§ Assignment: Return only the lines of the listing below that run from the line with "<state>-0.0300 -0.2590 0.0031" through the line with "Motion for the", both ends included, exactly as written.

§ Recorded information:
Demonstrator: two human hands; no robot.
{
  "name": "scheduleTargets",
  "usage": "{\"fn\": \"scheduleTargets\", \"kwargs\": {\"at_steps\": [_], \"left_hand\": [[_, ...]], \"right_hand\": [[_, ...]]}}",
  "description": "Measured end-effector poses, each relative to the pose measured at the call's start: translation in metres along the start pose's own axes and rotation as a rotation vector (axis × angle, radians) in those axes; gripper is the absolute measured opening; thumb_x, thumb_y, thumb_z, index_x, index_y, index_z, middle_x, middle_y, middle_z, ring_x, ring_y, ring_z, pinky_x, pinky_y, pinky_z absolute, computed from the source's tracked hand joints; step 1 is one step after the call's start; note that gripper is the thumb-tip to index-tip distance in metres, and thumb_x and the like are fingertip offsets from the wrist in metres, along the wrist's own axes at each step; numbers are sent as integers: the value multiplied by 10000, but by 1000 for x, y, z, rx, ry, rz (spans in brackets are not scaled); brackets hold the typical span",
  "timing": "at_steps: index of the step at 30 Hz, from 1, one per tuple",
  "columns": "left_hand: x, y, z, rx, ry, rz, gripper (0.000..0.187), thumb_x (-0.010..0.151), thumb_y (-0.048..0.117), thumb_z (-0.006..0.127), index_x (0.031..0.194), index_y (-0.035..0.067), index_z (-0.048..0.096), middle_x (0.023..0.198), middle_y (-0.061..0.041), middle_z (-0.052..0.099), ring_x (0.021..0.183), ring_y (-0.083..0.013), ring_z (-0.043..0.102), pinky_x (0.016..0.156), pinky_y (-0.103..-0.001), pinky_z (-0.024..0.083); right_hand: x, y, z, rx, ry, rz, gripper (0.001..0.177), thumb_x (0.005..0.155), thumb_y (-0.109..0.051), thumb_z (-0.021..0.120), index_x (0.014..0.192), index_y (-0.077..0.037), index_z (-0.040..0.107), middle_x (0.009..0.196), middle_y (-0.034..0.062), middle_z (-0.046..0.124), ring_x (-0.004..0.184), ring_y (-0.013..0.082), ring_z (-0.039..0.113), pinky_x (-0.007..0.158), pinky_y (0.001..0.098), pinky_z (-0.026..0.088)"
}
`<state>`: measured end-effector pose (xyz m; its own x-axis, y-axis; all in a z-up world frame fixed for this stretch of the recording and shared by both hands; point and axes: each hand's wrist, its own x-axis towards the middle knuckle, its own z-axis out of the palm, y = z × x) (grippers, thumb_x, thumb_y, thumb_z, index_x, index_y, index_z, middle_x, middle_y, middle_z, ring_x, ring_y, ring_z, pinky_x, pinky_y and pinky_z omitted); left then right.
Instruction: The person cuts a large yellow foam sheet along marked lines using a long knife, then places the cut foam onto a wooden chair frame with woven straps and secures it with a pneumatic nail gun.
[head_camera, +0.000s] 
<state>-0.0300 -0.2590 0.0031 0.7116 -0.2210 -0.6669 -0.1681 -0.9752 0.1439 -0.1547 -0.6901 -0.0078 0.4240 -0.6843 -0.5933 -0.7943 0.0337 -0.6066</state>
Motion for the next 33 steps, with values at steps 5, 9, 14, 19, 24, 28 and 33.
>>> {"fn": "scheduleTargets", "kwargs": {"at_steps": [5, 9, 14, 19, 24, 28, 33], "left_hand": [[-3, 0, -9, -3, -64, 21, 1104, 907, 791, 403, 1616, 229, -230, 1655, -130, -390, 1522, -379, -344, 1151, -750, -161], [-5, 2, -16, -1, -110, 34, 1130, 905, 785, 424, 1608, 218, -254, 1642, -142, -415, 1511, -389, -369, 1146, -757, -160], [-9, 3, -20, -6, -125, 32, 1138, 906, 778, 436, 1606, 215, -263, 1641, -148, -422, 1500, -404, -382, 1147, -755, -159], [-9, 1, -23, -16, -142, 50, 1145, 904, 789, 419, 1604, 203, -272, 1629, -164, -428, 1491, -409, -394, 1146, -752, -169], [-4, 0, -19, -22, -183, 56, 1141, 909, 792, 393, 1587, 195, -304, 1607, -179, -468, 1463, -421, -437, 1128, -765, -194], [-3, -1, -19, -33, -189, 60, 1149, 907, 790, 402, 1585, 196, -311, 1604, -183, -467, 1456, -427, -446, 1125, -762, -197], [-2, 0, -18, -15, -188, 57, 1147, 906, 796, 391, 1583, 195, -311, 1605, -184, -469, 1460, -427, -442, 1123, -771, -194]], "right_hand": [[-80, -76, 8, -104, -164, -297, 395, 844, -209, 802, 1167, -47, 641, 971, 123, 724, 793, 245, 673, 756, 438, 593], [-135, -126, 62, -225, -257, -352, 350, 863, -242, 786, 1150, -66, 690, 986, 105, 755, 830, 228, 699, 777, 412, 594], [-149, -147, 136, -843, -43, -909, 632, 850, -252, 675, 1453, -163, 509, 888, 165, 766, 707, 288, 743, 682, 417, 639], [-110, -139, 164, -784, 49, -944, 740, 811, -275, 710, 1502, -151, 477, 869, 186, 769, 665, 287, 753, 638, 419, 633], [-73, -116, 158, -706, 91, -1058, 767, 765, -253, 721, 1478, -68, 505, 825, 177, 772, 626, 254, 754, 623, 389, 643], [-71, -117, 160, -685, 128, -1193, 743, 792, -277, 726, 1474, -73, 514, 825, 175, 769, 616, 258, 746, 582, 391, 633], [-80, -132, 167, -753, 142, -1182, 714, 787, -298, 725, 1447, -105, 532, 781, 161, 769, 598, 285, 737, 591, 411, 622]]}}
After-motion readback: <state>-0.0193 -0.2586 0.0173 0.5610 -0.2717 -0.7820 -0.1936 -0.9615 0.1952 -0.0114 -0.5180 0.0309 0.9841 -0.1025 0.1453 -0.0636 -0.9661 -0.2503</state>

§ Your response:
<state>-0.0300 -0.2590 0.0031 0.7116 -0.2210 -0.6669 -0.1681 -0.9752 0.1439 -0.1547 -0.6901 -0.0078 0.4240 -0.6843 -0.5933 -0.7943 0.0337 -0.6066</state>
Motion for the next 33 steps, with values at steps 5, 9, 14, 19, 24, 28 and 33.

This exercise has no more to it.